What Are Canker Sores? Are They the Same as Cold Sores?

Canker sores appear on the inside of the mouth and resemble small ulcers. They can make it difficult to talk and eat comfortably. There are two main kinds of canker sores that can develop. The first are simple canker sores that typically occur several times a year, and may last up to a week. These are most commonly found in young people between the ages of 10 and 20. The second type is called complex canker sores and occurs less frequently. They tend to be more common in people who have previously had an attack.

A lot of people get canker sores and cold sores mixed up, but in fact they are quite different. Whereas canker sores develop on the inside of the mouth, cold sores develop on the outside of the mouth, around the lips. Cold sores develop due to the herpes simplex virus and are highly contagious. Canker sores are not contagious at all and are not linked to this virus.

What Causes Canker Sores?

It is not exactly known why some people will develop canker sores. It’s suspected the cause may be due to stress, or it could be due to some sort of injury to the soft tissues in the mouth. This might be something as simple as having a sharp surface on one of your teeth, or a dental appliance that digs into your gums, cheeks or lips. However some people will find an attack is triggered by eating certain foods, in particular foods that are acidic or spicy. Eating these foods during an attack can make the problem worse.

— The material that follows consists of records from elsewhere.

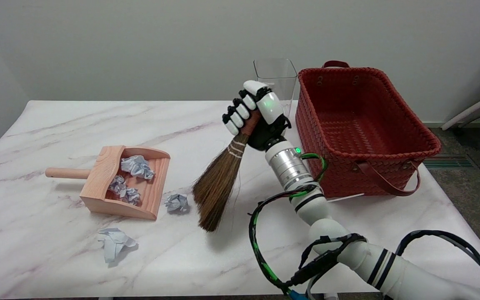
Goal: Sweep the paper ball into the dustpan.
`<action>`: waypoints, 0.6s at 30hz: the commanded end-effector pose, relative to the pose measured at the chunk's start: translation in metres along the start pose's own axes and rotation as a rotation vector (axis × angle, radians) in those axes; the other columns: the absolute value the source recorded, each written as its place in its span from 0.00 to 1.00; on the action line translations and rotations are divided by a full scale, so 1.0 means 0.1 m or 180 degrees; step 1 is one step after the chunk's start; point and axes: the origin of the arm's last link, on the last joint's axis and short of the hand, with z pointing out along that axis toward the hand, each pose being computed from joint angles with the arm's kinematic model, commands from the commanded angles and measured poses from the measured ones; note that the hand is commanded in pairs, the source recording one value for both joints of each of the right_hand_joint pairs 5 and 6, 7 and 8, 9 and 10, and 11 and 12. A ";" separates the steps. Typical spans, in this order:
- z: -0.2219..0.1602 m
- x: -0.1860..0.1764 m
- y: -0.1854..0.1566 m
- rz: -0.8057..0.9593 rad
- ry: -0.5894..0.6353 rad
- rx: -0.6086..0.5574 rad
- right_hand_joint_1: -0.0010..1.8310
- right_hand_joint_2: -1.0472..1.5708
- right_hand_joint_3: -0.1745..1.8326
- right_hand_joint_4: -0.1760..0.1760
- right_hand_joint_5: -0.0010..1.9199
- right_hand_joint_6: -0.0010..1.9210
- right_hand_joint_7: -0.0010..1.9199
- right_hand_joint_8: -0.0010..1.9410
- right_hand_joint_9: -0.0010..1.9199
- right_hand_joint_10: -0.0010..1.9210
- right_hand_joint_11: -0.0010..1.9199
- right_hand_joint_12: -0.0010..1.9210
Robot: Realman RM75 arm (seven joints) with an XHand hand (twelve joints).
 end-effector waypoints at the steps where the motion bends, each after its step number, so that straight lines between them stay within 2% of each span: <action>1: 0.13 0.21 -0.39 -0.0230 0.0108 0.0313 0.39 1.00 0.59 0.50 1.00 1.00 1.00 0.99 1.00 1.00 0.95 0.95; 5: 0.13 0.14 -0.41 -0.0607 0.0028 0.0309 0.39 1.00 0.59 0.50 1.00 1.00 1.00 0.99 1.00 1.00 0.95 0.95; 9: 0.20 -0.15 -0.34 -0.1105 -0.0218 0.0210 0.39 1.00 0.60 0.50 1.00 1.00 1.00 0.99 1.00 1.00 0.95 0.95; 14: 0.28 -0.65 -0.02 -0.1290 -0.0438 0.0156 0.39 1.00 0.60 0.50 1.00 1.00 1.00 0.99 1.00 1.00 0.96 0.96; 18: 0.23 -0.76 0.16 -0.1593 -0.0423 0.0110 0.42 1.00 0.57 0.50 1.00 1.00 1.00 0.99 1.00 1.00 0.95 0.95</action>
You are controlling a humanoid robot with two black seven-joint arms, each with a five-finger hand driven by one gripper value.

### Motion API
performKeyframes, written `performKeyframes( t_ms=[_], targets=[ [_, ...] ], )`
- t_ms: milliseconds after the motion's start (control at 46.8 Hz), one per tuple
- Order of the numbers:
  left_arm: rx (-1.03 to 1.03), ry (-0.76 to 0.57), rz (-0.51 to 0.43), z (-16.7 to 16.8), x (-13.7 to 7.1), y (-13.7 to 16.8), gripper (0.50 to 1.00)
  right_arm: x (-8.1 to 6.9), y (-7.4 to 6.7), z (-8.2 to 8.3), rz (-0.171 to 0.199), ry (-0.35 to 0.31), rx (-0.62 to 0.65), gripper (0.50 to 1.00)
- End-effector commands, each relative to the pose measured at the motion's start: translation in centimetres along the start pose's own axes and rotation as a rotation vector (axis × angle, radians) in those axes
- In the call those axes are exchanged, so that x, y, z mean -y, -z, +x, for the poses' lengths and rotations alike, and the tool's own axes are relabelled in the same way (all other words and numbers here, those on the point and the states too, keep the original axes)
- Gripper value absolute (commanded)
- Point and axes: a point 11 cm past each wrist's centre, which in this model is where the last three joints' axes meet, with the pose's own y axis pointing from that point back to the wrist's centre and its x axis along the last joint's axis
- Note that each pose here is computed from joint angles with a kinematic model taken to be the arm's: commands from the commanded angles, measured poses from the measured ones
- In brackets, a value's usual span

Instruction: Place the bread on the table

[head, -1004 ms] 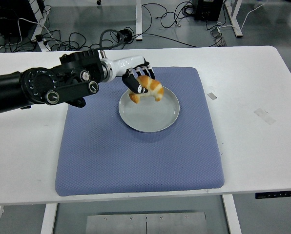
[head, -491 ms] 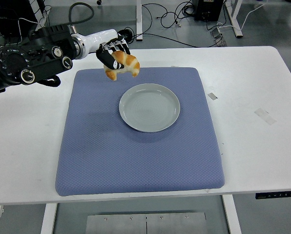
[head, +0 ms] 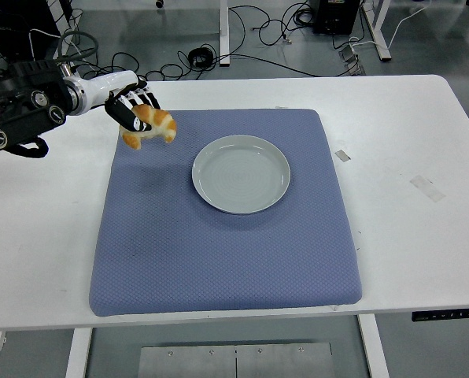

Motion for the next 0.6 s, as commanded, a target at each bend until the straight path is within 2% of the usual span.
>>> performKeyframes(
  t_ms=[0, 256, 577],
  targets=[
    [-0.005, 0.001, 0.003, -0.3, 0.1, 0.3, 0.5, 0.0, 0.0, 0.0, 0.0, 0.0, 0.0, 1.0],
    [-0.005, 0.007, 0.0, -0.9, 0.3, 0.2, 0.5, 0.0, 0.0, 0.0, 0.0, 0.0, 0.0, 1.0],
    [-0.018, 0.011, 0.038, -2.3, 0.8, 2.0, 0.5, 0.0, 0.0, 0.0, 0.0, -0.001, 0.001, 1.0]
  ],
)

What Are the Symptoms of a Canker Sore?

Canker sores can create a number of symptoms, and it’s quite common to feel a burning or tingling sensation just before the actual sores appear. Canker sores can develop on the tongue, the roof of your mouth, or inside your cheeks, and once they do appear you might feel sluggish, your lymph nodes may be swollen, and you may have a fever or will generally feel under the weather.

How Can You Treat a Canker Sore?

Most people will find their canker sores heal up without any treatment after a week or so. However if you develop a particularly large canker sore then it might be worth contacting the Cosmetic Dentistry Center for more advice. It’s possible your dentist could prescribe a corticosteroid ointment, or an antimicrobial mouth rinse to help reduce the pain and discomfort. You should also contact your dentist if the sores seem to be spreading, if they last more than two or three weeks, if they are creating a lot of pain or make it difficult to drink enough water. Seek medical advice if you have a high fever.

Can Canker Sores Be Prevented?

If you are prone to outbreaks of canker sores then try to identify foods that may be sparking an attack. These can include acidic fruits and vegetables and very spicy foods. It can be worth brushing your teeth after each meal, using a soft bristle toothbrush that will not irritate your gums. This will help to remove any foods that could irritate your mouth, triggering an attack of canker sores.